_Exercise_
All of the data is to be set down again without alteration.

Recorded data

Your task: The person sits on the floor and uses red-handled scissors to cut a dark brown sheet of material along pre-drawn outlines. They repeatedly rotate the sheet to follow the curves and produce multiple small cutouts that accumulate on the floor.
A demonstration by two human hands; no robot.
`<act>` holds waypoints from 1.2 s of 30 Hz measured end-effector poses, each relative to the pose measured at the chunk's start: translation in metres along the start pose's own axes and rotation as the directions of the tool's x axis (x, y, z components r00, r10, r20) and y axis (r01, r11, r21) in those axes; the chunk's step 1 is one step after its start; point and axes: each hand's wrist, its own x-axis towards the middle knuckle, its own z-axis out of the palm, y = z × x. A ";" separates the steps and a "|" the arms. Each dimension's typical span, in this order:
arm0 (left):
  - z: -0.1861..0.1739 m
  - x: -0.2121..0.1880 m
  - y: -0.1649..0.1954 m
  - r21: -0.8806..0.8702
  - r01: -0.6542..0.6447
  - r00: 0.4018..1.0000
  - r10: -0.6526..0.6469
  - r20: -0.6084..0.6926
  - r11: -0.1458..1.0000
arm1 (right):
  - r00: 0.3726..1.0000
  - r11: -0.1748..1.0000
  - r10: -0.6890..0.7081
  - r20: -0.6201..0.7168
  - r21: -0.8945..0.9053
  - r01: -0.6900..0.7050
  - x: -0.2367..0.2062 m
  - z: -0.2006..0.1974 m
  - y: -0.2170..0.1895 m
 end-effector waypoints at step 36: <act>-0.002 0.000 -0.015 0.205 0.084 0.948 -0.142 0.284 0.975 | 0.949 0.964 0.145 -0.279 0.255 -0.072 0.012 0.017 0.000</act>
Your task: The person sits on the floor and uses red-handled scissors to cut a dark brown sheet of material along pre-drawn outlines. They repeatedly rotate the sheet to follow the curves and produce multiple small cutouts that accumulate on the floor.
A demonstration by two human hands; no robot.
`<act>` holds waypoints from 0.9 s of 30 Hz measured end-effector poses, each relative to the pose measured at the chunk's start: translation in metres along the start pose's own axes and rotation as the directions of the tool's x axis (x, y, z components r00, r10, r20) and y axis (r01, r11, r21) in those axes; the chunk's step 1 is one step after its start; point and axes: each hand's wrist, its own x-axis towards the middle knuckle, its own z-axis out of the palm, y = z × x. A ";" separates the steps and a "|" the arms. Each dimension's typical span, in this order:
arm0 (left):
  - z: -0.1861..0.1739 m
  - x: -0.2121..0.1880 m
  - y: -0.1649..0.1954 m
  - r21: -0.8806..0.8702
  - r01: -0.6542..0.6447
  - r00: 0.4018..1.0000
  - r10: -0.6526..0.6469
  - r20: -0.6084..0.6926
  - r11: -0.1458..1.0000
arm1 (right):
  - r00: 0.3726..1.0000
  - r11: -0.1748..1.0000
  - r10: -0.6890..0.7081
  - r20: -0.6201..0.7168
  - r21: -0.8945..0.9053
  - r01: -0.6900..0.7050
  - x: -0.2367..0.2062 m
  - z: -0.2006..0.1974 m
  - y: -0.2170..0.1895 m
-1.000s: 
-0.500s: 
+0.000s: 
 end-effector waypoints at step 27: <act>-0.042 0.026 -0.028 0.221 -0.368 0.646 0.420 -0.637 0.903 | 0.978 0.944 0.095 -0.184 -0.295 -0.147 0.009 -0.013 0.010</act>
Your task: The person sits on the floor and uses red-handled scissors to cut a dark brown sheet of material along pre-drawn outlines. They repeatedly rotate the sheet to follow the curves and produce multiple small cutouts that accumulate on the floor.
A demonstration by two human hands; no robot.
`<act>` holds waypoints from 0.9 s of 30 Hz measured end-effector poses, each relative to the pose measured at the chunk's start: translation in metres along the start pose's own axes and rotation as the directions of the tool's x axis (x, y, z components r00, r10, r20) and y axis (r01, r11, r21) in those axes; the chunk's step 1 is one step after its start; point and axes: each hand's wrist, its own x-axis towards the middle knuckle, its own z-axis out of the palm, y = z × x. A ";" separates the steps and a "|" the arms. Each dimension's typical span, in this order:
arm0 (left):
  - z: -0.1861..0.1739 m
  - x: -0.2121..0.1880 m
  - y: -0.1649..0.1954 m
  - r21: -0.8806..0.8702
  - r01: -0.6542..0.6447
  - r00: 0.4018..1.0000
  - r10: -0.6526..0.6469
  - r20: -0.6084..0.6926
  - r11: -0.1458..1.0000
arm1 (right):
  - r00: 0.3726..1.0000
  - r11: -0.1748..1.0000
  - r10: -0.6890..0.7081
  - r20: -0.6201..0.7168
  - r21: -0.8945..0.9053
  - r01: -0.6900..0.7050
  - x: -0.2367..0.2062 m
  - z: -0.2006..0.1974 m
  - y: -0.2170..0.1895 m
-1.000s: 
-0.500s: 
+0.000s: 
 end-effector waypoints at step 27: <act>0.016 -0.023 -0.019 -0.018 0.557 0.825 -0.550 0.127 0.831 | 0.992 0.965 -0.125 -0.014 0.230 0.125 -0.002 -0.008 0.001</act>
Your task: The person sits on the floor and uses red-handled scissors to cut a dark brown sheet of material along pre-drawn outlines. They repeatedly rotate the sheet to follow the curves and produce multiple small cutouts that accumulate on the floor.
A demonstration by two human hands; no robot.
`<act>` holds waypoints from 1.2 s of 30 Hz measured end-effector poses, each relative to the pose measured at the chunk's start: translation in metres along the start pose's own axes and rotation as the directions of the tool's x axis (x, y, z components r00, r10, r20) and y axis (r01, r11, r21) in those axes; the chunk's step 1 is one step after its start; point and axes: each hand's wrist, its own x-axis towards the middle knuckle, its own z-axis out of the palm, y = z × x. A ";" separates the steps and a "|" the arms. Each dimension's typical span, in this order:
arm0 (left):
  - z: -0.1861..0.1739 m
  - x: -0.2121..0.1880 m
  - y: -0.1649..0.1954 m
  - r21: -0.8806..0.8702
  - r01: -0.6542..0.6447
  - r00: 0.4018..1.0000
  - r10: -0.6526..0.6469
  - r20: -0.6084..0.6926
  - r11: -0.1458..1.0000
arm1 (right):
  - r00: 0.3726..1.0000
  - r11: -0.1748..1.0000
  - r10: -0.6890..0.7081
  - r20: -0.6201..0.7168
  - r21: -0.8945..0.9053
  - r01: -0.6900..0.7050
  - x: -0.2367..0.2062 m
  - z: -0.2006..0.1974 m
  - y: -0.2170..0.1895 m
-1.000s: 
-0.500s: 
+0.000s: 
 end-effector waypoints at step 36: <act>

_Answer section_
Your task: The person sits on the floor and uses red-handled scissors to cut a dark brown sheet of material along pre-drawn outlines. They repeatedly rotate the sheet to follow the curves and produce multiple small cutouts that accumulate on the floor.
A demonstration by two human hands; no robot.
`<act>` holds waypoints from 1.2 s of 30 Hz measured end-effector poses, each relative to the pose measured at the chunk's start: translation in metres along the start pose's own axes and rotation as the directions of the tool's x axis (x, y, z components r00, r10, r20) and y axis (r01, r11, r21) in those axes; the chunk's step 1 is one step after its start; point and axes: each hand's wrist, its own x-axis towards the middle knuckle, its own z-axis out of the palm, y = z × x. A ";" separates the steps and a "|" the arms. Each dimension's typical span, in this order:
arm0 (left):
  - z: -0.1861..0.1739 m
  - x: -0.2121..0.1880 m
  - y: -0.1649..0.1954 m
  - r21: -0.8806..0.8702
  - r01: -0.6542..0.6447
  - r00: 0.4018..1.0000
  - r10: -0.6526..0.6469
  - r20: -0.6084..0.6926
  - r11: -0.1458..1.0000
arm1 (right):
  - r00: 0.3726..1.0000
  - r11: -0.1748..1.0000
  - r10: -0.6890..0.7081
  - r20: -0.6201..0.7168
  - r21: -0.8945..0.9053
  - r01: -0.6900..0.7050
  - x: -0.2367..0.2062 m
  - z: -0.2006..0.1974 m
  - y: -0.2170..0.1895 m
 end-effector waypoints at step 36: <act>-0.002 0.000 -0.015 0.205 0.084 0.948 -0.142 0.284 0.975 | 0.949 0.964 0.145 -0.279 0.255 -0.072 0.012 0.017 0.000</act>
Your task: The person sits on the floor and uses red-handled scissors to cut a dark brown sheet of material along pre-drawn outlines. They repeatedly rotate the sheet to follow the curves and produce multiple small cutouts that accumulate on the floor.
A demonstration by two human hands; no robot.
`<act>` holds waypoints from 0.9 s of 30 Hz measured end-effector poses, each relative to the pose measured at the chunk's start: translation in metres along the start pose's own axes and rotation as the directions of the tool's x axis (x, y, z components r00, r10, r20) and y axis (r01, r11, r21) in those axes; the chunk's step 1 is one step after its start; point and axes: each hand's wrist, its own x-axis towards the middle knuckle, its own z-axis out of the palm, y = z × x. A ";" separates the steps and a "|" the arms. Each dimension's typical span, in this order:
arm0 (left):
  - z: -0.1861..0.1739 m
  - x: -0.2121..0.1880 m
  - y: -0.1649..0.1954 m
  - r21: -0.8806..0.8702
  - r01: -0.6542..0.6447
  - r00: 0.4018..1.0000
  - r10: -0.6526..0.6469
  - r20: -0.6084..0.6926
  - r11: -0.1458..1.0000
arm1 (right):
  - r00: 0.3726..1.0000
  - r11: -0.1748..1.0000
  - r10: -0.6890..0.7081
  - r20: -0.6201..0.7168
  - r21: -0.8945..0.9053
  - r01: -0.6900..0.7050
  - x: -0.2367..0.2062 m
  - z: -0.2006..0.1974 m
  - y: -0.2170..0.1895 m
-1.000s: 
-0.500s: 
+0.000s: 
 end-effector waypoints at step 27: <act>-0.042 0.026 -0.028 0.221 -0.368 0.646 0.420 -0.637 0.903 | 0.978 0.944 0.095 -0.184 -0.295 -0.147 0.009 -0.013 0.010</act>
Your task: The person sits on the floor and uses red-handled scissors to cut a dark brown sheet of material along pre-drawn outlines. They repeatedly rotate the sheet to follow the curves and produce multiple small cutouts that accumulate on the floor.
A demonstration by two human hands; no robot.
`<act>` holds waypoints from 0.9 s of 30 Hz measured end-effector poses, each relative to the pose measured at the chunk's start: translation in metres along the start pose's own axes and rotation as the directions of the tool's x axis (x, y, z components r00, r10, r20) and y axis (r01, r11, r21) in those axes; the chunk's step 1 is one step after its start; point and axes: each hand's wrist, its own x-axis towards the middle knuckle, its own z-axis out of the palm, y = z × x. A ";" separates the steps and a "|" the arms. Each dimension's typical span, in this order:
arm0 (left):
  - z: -0.1861..0.1739 m
  - x: -0.2121..0.1880 m
  - y: -0.1649..0.1954 m
  - r21: -0.8806..0.8702
  - r01: -0.6542..0.6447
  - r00: 0.4018..1.0000
  - r10: -0.6526..0.6469
  - r20: -0.6084..0.6926
  - r11: -0.1458..1.0000
arm1 (right):
  - r00: 0.3726..1.0000
  - r11: -0.1748..1.0000
  - r10: -0.6890..0.7081
  - r20: -0.6201..0.7168
  - r21: -0.8945..0.9053
  - r01: -0.6900..0.7050
  - x: -0.2367..0.2062 m
  - z: -0.2006..0.1974 m
  - y: -0.2170..0.1895 m
-1.000s: 
-0.500s: 
+0.000s: 
 end-effector waypoints at step 27: <act>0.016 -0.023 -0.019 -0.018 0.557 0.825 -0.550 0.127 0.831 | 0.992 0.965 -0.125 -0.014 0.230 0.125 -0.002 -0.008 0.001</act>
Your task: The person sits on the floor and uses red-handled scissors to cut a dark brown sheet of material along pre-drawn outlines. They repeatedly rotate the sheet to follow the curves and produce multiple small cutouts that accumulate on the floor.
A demonstration by two human hands; no robot.
`<act>` holds waypoints from 1.2 s of 30 Hz measured end-effector poses, each relative to the pose measured at the chunk's start: translation in metres along the start pose's own axes and rotation as the directions of the tool's x axis (x, y, z components r00, r10, r20) and y axis (r01, r11, r21) in those axes; the chunk's step 1 is one step after its start; point and axes: each hand's wrist, its own x-axis towards the middle knuckle, its own z-axis out of the palm, y = z × x. A ";" separates the steps and a "|" the arms. Each dimension's typical span, in this order:
arm0 (left):
  - z: -0.1861..0.1739 m
  - x: -0.2121..0.1880 m
  - y: -0.1649..0.1954 m
  - r21: -0.8806..0.8702
  - r01: -0.6542..0.6447
  - r00: 0.4018..1.0000
  - r10: -0.6526..0.6469
  - r20: -0.6084..0.6926
  - r11: -0.1458..1.0000
arm1 (right):
  - r00: 0.3726..1.0000
  - r11: -0.1748..1.0000
  - r10: -0.6890..0.7081
  - r20: -0.6201..0.7168
  - r21: -0.8945..0.9053
  - r01: -0.6900..0.7050
  - x: -0.2367..0.2062 m
  - z: -0.2006..0.1974 m
  - y: -0.2170..0.1895 m
-1.000s: 
-0.500s: 
+0.000s: 
 end-effector waypoints at step 36: <act>

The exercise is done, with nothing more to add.